The Problem with Sagas
There are a lot of famous comics that are really one extended story. A saga. Elfquest. Bone. Probably at least half of Vertigo’s golden age that helped pioneer the collected edition sales. A couple current series near the end of their run that got me thinking about this are Chew and The Sixth Gun. Would you hand someone the second to last volume of The Sixth Gun as their introduction to the series? Of course not. They’d be lost.
The thing about sagas is they lend themselves to omnibus editions that can take on a very healthy life of their own. Bone is an excellent example of this with its ridiculously thick “every issue between the covers” edition. The omnibus can be an excellent endgame, even after the endgame of the book editions.
The trouble starts when you get a few volumes in and there starts to be a barrier to entry for the readers. Let’s say the saga is on volume 8 (or issue 44, for that matter). Does the reader go back and read the previous seven volumes? Reading seven volumes might even be construed to be WORK and it’s not cheap. This is where the omnibus can pick up a whole new family of readers, but things can also slow down towards the end as picking up new readers to offset “ye olde standard attrition” gets challenging.
Being hard to jump into is a problem for a lot more than graphic novels. It applies to monthly comics. It can apply to webcomics. It can apply to particularly continuity heavy television shows. You need to have points of entry or you’re locked into the attrition and omnibus cycle.

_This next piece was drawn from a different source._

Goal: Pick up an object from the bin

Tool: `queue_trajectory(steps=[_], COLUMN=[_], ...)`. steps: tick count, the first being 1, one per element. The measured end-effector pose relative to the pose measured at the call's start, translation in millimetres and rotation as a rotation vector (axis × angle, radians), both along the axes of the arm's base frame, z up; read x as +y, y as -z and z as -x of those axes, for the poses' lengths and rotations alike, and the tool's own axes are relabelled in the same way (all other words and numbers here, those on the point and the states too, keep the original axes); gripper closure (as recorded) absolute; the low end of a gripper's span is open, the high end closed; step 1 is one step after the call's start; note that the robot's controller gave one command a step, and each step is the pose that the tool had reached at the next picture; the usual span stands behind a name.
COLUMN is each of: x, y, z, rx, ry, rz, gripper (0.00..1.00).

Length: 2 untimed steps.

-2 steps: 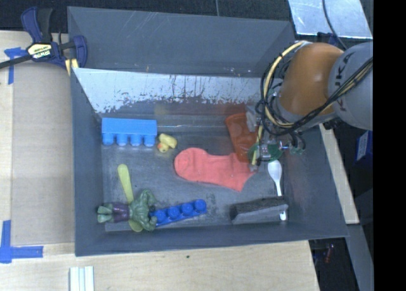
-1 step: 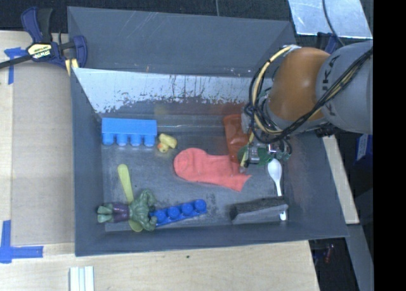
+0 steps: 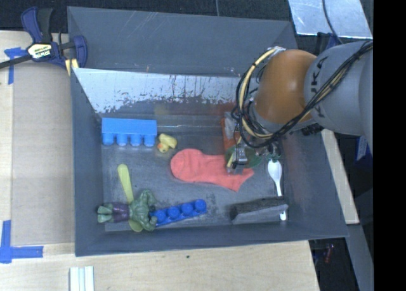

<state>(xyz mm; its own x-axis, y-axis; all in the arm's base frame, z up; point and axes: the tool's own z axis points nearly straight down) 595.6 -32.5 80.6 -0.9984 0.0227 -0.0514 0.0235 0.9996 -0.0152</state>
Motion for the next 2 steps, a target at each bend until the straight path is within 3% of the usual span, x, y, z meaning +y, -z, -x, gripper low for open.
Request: queue_trajectory(steps=[2], x=[-6.8], y=[8.7], z=[4.0], rx=[0.006], ry=[0.012], rz=[0.009], gripper=[1.00])
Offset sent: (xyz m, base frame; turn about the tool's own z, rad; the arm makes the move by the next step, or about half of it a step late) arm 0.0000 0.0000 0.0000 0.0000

There’s absolutely nothing wrong with a saga, but it’s not the only way to write a series.
Individual Stories Within a Series
We don’t see this one celebrated as much on the independent side of things and the continuity and crossover emphasis at the Big Two makes it perhaps a bit less common these days, but this is an option that’s a little more common in series fiction like detective novels.

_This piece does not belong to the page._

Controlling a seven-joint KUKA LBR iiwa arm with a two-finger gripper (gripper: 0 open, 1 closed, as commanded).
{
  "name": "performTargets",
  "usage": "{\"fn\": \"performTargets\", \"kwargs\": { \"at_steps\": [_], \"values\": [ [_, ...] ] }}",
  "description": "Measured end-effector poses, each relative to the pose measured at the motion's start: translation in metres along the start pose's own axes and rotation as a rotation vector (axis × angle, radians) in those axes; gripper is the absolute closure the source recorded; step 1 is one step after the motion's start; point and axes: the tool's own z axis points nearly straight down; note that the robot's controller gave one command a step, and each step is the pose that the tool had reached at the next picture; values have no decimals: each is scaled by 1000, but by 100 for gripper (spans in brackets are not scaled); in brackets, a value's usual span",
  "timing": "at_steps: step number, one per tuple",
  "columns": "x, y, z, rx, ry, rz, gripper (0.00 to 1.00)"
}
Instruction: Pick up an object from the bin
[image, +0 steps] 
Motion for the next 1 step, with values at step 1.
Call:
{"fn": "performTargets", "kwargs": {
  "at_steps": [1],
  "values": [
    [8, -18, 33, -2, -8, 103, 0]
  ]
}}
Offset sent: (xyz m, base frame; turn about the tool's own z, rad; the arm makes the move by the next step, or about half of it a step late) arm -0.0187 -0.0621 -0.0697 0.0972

Let’s take Robert B. Parker’s Spenser novels as an example. For the most part, you can pick them up out of order and know what’s going on. There’s a brief introduction of Spenser, Hawk, Susan and so forth, but you’re just jumping into the mystery. If you read them in order, there’s a bit more character progression, but that’s a bonus. You don’t need to have read all 40 in a row.
This used to be a little more common with superhero collections. Something like Kraven’s Last Hunt is a standalone story in the world of Spider-Man. Demon in a Bottle and Armor Wars are two standalone Iron Man books you can pick up cold. (Picking up a middle volume of Superior Spider-Man, on the other hand, might be a little odd.)
When I think of the independent world, the books I think of picking up cold tend to be more along the lines of a volume of Sin City or Criminal. The continuity tends to be a little heavier and the emphasis more on sagas for a lot of the more famous independent titles.
If it’s not a full-on saga, it’s not a bad thing to make sure the new reader picking up a volume cold are able to jump right in. Otherwise, mountains of continuity present the same problem as jumping into the middle of saga, but potentially without some of the upsides you get when the omnibus phase hits, since in this case the omnibuses aren’t necessarily the complete edition of an epic. Reader access is important.
As things continue to shift towards graphic novels having their own audience, it would benefit everyone involved if publishers and creators deliberately carved out some time to about how the book format of the comic should look.